### Information supplied:
• • •
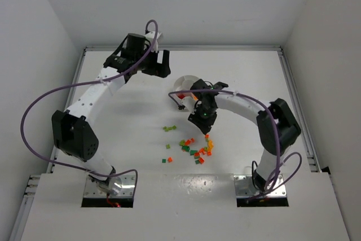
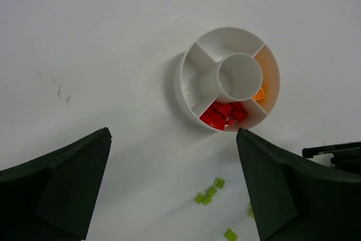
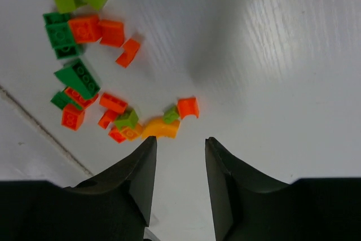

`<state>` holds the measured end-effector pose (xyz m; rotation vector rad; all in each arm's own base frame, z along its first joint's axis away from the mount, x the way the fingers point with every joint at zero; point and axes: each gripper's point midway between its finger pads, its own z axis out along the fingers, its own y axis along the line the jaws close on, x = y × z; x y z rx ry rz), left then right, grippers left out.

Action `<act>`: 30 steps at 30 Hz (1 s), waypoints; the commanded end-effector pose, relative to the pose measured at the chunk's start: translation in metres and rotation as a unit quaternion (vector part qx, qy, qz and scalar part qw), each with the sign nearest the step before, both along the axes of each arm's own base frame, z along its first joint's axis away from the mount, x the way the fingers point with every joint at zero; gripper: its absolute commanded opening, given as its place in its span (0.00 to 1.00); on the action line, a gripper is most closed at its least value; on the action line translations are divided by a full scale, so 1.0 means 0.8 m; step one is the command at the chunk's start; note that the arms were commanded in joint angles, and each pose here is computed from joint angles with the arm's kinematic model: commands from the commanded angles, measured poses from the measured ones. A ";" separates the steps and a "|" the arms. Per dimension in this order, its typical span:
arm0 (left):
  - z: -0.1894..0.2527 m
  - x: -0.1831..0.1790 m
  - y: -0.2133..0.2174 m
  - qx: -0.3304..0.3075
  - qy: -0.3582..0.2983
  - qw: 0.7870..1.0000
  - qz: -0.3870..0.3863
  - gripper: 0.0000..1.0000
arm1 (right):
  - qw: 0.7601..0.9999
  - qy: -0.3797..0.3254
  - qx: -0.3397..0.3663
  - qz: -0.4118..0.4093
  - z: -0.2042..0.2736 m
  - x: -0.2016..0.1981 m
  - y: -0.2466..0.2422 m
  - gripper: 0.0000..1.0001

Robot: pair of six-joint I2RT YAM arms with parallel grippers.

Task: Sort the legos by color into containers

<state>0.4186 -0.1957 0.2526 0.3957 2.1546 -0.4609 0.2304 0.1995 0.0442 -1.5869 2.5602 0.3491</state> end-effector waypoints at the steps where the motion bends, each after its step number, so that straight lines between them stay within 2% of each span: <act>1: 0.030 -0.009 0.013 -0.023 -0.023 0.999 0.012 1.00 | 0.999 -0.013 -0.015 -0.029 -0.007 0.022 0.009 0.40; 6: 0.028 -0.015 0.024 -0.013 -0.027 0.999 0.015 1.00 | 0.999 -0.015 -0.017 -0.039 -0.010 0.023 0.008 0.40; 15: 0.018 -0.015 0.024 -0.007 -0.021 1.000 0.012 1.00 | 0.999 0.014 -0.040 -0.034 -0.019 -0.028 -0.021 0.38; 23: 0.013 -0.013 0.024 -0.005 -0.017 1.000 0.012 1.00 | 0.998 0.018 -0.051 -0.030 -0.025 -0.035 -0.026 0.37; 30: 0.008 -0.013 0.026 -0.001 -0.013 1.000 0.016 1.00 | 0.996 0.043 -0.046 -0.060 -0.033 -0.045 -0.021 0.35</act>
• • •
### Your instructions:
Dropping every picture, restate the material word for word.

### Answer for this exercise:
`<state>` holds the measured end-effector pose (xyz m; rotation vector rad; all in each arm's own base frame, z along its first joint's axis away from the mount, x the way the fingers point with every joint at zero; point and axes: each gripper's point midway between its finger pads, its own z axis out along the fingers, its own y axis along the line the jaws close on, x = y × z; x y z rx ry rz), left then right, grippers left out.

Action `<act>`: 30 steps at 30 Hz (1 s), waypoints; the commanded end-effector pose, relative to the pose measured at the chunk's start: translation in metres and rotation as a unit quaternion (vector part qx, qy, qz and scalar part qw), each with the sign nearest the step before, both along the axes of each arm's own base frame, z along its first joint's axis away from the mount, x the way the fingers point with every joint at zero; gripper: its absolute commanded opening, given as its place in its span (0.00 to 1.00); on the action line, a gripper is most closed at its least value; on the action line translations are divided by a full scale, so 1.0 means 0.8 m; step one is the command at the chunk's start; note that the arms were commanded in joint angles, and each pose here is computed from joint angles with the arm's kinematic model: commands from the commanded angles, measured poses from the measured ones. A ";" separates the steps and a "|" the arms. Per dimension in this order, its typical span:
arm0 (left):
  - z: -0.1894..0.2527 m
  - x: -0.1831..0.1790 m
  - y: -0.2133..0.2174 m
  - qx: -0.3304..0.3075
  - qy: -0.3582..0.2983
  - qw: 0.7870..1.0000
  - qz: -0.3870..0.3863
  - gripper: 0.0000..1.0000
arm1 (right):
  - qw: 0.7601..0.9999
  - qy: -0.3797..0.3254
  - qx: -0.3397..0.3663
  - qz: -0.4118..0.4093
  - z: -0.2042..0.2736 m
  - x: -0.2016..0.1981 m
  - y: -0.2466..0.2422 m
  - gripper: 0.0000..1.0001

Robot: pair of six-joint I2RT YAM arms with parallel grippers.

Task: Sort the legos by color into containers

<state>0.4186 -0.1957 0.2526 0.3957 2.1546 -0.4609 0.2304 0.1995 0.0442 -1.5869 2.5602 0.3491</state> end-effector waypoints at the steps where the motion bends, each after its step number, so that straight lines between them stay within 2% of each span: <act>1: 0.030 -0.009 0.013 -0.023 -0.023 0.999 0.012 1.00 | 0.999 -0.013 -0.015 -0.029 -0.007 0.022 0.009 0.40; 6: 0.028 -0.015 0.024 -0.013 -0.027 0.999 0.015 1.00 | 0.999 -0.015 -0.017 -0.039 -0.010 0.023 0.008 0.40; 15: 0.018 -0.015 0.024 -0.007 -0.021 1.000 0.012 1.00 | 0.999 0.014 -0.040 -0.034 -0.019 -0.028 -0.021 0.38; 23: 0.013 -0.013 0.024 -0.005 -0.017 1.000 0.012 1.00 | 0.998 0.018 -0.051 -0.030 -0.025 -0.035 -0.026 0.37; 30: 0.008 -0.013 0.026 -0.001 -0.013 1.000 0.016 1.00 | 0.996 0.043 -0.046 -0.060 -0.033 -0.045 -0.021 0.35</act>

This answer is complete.